[Data records]
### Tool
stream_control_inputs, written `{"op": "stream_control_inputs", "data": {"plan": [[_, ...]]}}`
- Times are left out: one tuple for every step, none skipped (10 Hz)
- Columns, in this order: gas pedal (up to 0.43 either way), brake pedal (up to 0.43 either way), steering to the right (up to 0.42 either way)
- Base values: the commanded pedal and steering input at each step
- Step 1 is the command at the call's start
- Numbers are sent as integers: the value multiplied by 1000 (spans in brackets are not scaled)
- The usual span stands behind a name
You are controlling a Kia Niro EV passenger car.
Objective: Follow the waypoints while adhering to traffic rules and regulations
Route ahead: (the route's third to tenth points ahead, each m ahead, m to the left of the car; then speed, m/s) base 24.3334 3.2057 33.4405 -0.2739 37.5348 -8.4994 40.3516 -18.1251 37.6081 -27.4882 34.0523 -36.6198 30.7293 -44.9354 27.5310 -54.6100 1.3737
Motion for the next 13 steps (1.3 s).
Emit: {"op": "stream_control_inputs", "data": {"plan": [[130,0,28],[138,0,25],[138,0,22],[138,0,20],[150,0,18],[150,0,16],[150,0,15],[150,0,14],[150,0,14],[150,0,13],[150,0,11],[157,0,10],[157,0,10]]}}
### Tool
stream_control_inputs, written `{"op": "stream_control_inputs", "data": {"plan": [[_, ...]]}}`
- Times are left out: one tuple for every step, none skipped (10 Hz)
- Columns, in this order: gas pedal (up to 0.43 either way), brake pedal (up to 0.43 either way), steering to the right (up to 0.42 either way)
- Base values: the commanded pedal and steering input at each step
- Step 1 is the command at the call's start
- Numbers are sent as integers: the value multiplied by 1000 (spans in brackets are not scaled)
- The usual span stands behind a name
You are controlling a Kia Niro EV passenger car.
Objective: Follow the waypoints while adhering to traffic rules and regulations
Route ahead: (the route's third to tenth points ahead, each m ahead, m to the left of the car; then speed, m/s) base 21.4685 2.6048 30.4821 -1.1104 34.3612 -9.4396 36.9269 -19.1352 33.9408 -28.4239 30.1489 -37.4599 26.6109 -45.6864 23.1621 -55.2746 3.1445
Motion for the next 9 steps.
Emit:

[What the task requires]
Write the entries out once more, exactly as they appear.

[Exercise solution]
### Tool
stream_control_inputs, written `{"op": "stream_control_inputs", "data": {"plan": [[_, ...]]}}`
- Times are left out: one tuple for every step, none skipped (10 Hz)
- Columns, in this order: gas pedal (up to 0.43 either way), brake pedal (up to 0.43 either way), steering to the right (up to 0.42 either way)
- Base values: the commanded pedal and steering input at each step
- Step 1 is the command at the call's start
- Numbers are sent as integers: the value multiplied by 1000 (spans in brackets are not scaled)
- The usual span stands behind a name
You are controlling a Kia Niro EV passenger car.
Objective: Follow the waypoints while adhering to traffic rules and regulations
Route ahead: (the route's third to tenth points ahead, each m ahead, m to the left of the car; then speed, m/s) base 24.3334 3.2057 33.4405 -0.2739 37.5348 -8.4994 40.3516 -18.1251 37.6081 -27.4882 34.0523 -36.6198 30.7293 -44.9354 27.5310 -54.6100 1.3737
Motion for the next 13 steps (1.3 s).
Emit: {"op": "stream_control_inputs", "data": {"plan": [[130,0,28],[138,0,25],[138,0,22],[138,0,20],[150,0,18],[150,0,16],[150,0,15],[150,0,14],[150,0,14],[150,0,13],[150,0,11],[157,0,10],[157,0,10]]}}
### Tool
stream_control_inputs, written `{"op": "stream_control_inputs", "data": {"plan": [[_, ...]]}}`
- Times are left out: one tuple for every step, none skipped (10 Hz)
- Columns, in this order: gas pedal (up to 0.43 either way), brake pedal (up to 0.43 either way), steering to the right (up to 0.42 either way)
- Base values: the commanded pedal and steering input at each step
- Step 1 is the command at the call's start
- Numbers are sent as integers: the value multiplied by 1000 (spans in brackets are not scaled)
- The usual span stands behind a name
You are controlling a Kia Niro EV passenger car.
Objective: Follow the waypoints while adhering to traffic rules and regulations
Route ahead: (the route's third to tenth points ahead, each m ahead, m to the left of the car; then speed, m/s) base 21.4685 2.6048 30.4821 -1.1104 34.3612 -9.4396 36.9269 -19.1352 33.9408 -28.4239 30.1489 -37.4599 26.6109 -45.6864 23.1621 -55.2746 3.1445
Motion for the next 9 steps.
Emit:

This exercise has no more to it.